In the records that follow, find the line with "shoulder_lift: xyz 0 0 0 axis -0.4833"; from there, retype every line exactly through the line with "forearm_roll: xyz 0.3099", which also belongs to the answer.

.....

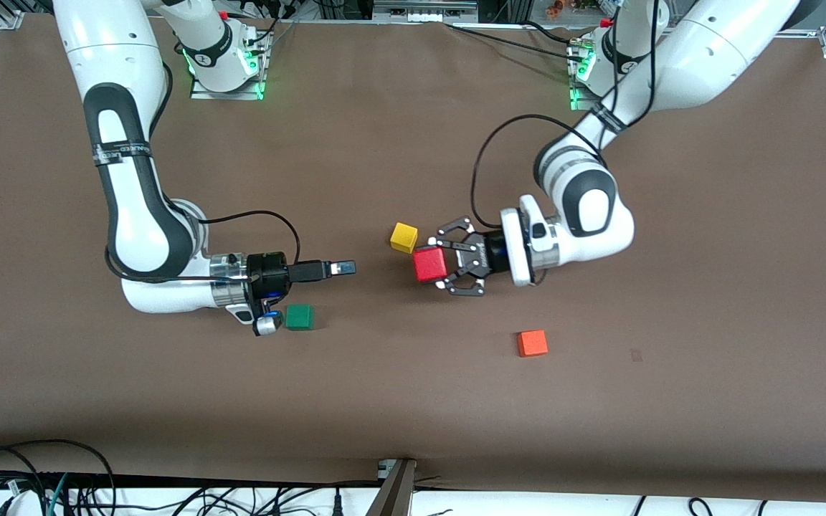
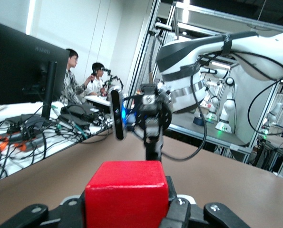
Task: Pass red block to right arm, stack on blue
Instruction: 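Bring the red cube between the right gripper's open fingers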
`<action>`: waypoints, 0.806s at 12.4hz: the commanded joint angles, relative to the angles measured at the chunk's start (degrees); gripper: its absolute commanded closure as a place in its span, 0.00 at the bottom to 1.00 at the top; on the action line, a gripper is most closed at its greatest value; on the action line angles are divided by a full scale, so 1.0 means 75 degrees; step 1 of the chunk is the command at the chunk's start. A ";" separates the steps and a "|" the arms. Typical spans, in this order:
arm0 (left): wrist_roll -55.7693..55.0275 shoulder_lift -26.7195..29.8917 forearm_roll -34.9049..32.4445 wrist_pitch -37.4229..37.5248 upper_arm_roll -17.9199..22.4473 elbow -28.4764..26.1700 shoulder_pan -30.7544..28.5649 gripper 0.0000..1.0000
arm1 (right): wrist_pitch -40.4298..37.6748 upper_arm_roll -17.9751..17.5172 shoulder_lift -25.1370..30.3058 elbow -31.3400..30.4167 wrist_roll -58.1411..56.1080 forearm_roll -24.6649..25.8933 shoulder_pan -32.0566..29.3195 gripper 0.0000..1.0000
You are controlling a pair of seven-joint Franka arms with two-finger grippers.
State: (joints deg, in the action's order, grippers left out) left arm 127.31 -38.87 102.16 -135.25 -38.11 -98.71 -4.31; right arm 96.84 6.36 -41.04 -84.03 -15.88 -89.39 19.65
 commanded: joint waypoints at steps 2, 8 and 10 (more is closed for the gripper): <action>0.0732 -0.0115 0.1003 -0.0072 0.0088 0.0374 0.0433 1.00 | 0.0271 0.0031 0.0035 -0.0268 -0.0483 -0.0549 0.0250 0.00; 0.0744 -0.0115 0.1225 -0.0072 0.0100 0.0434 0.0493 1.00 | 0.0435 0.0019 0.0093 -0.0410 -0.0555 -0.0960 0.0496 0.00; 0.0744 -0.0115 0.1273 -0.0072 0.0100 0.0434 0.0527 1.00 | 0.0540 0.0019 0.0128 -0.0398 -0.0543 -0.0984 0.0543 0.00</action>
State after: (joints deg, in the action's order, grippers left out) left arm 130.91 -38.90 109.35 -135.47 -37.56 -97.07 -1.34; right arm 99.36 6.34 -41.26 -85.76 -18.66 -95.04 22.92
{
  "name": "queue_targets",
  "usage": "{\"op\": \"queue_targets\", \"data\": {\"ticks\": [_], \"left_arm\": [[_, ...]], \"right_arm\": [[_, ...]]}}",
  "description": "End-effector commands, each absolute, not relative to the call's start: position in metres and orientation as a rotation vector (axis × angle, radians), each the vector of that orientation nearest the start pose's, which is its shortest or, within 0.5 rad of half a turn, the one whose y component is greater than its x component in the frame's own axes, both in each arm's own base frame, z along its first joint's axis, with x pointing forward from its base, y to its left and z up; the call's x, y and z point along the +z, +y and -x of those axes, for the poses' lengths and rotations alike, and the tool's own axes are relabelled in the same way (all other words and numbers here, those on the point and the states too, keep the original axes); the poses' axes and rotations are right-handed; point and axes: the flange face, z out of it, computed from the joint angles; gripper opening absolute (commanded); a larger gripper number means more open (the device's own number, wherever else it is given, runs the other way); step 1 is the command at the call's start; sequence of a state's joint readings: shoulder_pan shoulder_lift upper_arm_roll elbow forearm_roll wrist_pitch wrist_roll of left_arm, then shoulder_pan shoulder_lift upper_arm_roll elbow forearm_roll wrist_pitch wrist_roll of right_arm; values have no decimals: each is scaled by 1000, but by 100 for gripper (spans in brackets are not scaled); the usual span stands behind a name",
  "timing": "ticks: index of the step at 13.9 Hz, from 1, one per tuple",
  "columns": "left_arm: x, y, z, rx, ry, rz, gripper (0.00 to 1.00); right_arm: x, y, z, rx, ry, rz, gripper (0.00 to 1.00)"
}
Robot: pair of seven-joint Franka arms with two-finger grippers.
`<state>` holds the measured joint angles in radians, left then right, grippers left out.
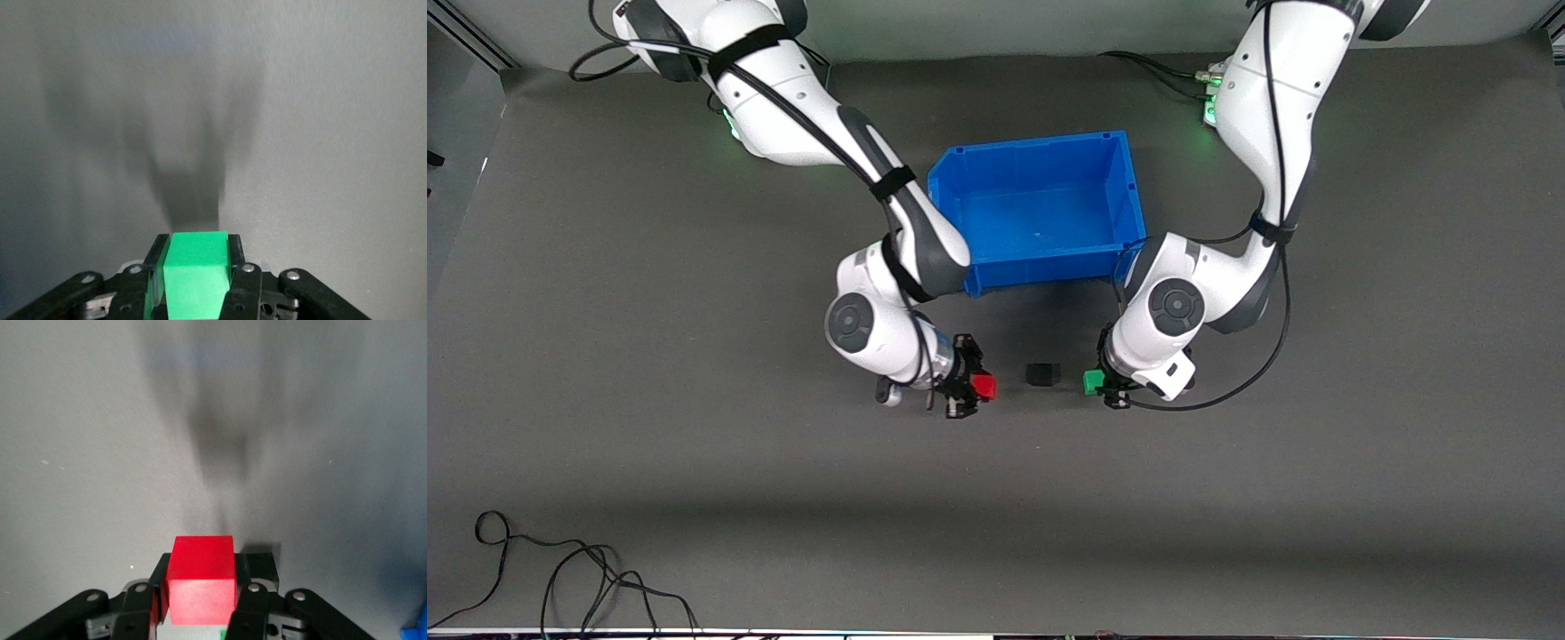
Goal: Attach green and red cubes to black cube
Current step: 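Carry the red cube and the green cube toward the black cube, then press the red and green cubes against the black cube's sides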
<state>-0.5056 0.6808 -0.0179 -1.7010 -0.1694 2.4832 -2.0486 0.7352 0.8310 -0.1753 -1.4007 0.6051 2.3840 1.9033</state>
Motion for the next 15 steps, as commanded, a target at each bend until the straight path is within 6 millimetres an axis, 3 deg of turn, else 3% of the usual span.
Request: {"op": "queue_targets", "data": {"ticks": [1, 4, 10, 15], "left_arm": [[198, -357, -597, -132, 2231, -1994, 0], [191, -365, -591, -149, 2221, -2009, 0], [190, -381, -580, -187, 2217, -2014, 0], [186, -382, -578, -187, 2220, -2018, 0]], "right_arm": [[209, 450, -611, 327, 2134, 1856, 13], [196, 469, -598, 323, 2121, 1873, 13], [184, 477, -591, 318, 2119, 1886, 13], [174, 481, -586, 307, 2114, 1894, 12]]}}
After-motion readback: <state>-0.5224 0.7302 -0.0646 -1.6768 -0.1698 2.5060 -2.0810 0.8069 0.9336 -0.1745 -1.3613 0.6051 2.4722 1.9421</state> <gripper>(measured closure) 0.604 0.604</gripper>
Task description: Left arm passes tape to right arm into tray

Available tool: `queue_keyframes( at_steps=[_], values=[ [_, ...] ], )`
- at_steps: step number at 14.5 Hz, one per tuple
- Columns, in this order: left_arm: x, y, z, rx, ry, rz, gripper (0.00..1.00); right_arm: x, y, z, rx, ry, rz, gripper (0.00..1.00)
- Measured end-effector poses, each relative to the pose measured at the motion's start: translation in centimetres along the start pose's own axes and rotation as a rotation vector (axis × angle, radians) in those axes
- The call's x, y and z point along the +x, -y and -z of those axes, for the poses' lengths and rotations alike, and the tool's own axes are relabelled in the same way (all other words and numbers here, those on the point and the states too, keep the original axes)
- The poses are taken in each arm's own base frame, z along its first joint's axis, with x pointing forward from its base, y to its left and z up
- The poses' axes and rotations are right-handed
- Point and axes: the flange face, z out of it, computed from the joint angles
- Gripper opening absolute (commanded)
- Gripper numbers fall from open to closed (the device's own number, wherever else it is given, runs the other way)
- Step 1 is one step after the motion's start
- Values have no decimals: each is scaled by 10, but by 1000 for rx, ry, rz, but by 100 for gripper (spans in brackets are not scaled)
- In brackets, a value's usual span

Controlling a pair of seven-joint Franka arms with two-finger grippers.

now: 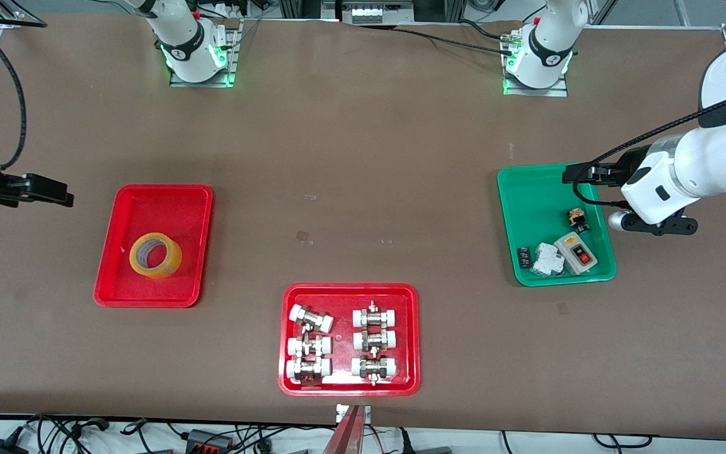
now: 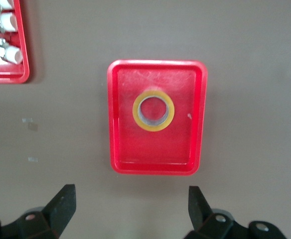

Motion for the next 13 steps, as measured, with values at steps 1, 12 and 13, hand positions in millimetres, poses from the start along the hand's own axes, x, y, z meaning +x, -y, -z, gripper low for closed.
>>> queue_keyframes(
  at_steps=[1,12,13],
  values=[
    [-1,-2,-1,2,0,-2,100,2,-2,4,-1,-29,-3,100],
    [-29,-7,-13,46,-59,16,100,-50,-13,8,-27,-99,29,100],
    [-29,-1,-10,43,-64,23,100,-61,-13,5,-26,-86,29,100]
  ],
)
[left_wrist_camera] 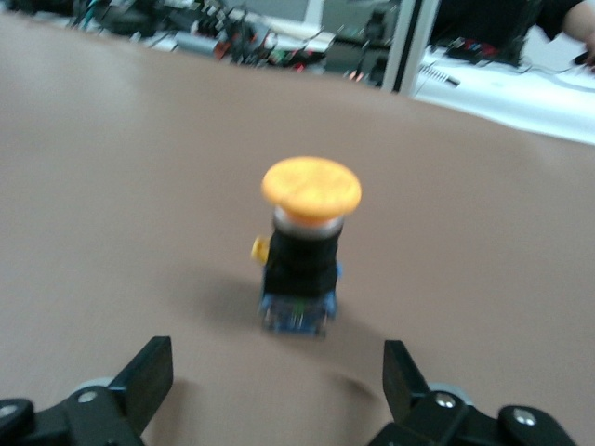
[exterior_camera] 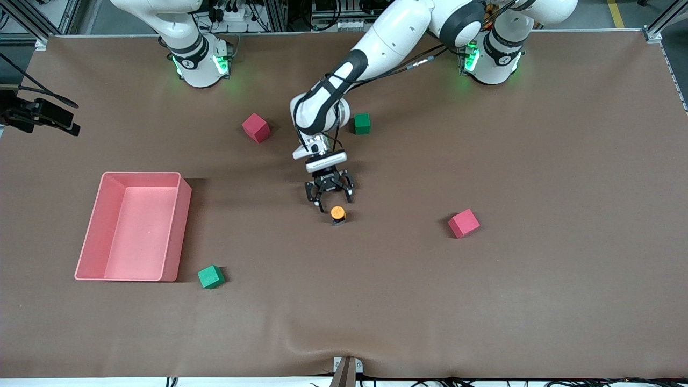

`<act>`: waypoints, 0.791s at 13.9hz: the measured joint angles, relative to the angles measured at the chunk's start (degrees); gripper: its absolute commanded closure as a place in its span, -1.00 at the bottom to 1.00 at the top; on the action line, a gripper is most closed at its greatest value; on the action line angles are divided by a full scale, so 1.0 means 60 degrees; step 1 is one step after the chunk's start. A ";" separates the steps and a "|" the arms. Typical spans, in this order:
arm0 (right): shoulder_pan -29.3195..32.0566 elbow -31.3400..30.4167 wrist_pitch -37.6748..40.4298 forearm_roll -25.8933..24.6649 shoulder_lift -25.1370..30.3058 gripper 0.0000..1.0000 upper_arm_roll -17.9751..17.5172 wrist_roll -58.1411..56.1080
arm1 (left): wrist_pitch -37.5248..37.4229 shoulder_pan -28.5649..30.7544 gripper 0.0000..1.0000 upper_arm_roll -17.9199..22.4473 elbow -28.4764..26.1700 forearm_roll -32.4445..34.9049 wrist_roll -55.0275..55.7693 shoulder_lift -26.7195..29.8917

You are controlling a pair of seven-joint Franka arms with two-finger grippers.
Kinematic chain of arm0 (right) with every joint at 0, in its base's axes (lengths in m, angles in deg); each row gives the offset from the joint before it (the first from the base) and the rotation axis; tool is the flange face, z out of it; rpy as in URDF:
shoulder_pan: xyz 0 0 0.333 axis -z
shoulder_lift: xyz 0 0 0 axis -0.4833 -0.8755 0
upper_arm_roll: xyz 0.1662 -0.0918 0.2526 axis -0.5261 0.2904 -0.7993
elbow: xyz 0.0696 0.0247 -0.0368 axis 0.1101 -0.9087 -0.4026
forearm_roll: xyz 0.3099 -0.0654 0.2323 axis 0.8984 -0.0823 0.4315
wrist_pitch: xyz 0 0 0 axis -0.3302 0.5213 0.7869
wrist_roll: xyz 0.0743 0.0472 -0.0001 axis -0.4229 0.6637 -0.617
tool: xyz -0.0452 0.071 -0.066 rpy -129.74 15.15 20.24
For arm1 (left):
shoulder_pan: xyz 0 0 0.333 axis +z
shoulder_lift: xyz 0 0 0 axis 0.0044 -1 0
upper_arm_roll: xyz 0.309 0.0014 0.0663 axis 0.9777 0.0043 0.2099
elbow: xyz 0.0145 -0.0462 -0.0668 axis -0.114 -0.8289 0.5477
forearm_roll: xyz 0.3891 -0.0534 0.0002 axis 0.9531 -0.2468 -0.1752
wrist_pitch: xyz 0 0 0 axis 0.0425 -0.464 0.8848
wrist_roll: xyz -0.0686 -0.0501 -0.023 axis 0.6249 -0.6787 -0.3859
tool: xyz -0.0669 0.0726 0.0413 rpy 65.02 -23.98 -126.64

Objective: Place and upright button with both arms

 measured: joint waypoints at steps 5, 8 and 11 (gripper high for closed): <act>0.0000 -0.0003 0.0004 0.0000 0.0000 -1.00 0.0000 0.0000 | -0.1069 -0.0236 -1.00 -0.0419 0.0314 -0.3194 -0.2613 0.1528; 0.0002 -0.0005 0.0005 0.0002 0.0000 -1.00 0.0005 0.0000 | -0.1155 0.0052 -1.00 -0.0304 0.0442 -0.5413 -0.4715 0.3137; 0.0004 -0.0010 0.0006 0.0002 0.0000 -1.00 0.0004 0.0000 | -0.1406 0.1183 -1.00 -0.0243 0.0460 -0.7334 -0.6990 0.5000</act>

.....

**WRITTEN ANSWER**:
shoulder_lift: xyz 0 0 0 axis -0.4833 -0.8755 0
upper_arm_roll: xyz 0.1662 -0.0918 0.2526 axis -0.5261 0.2904 -0.7993
elbow: xyz 0.0696 0.0247 -0.0368 axis 0.1101 -0.9087 -0.4026
forearm_roll: xyz 0.3099 -0.0654 0.2323 axis 0.8984 -0.0823 0.4315

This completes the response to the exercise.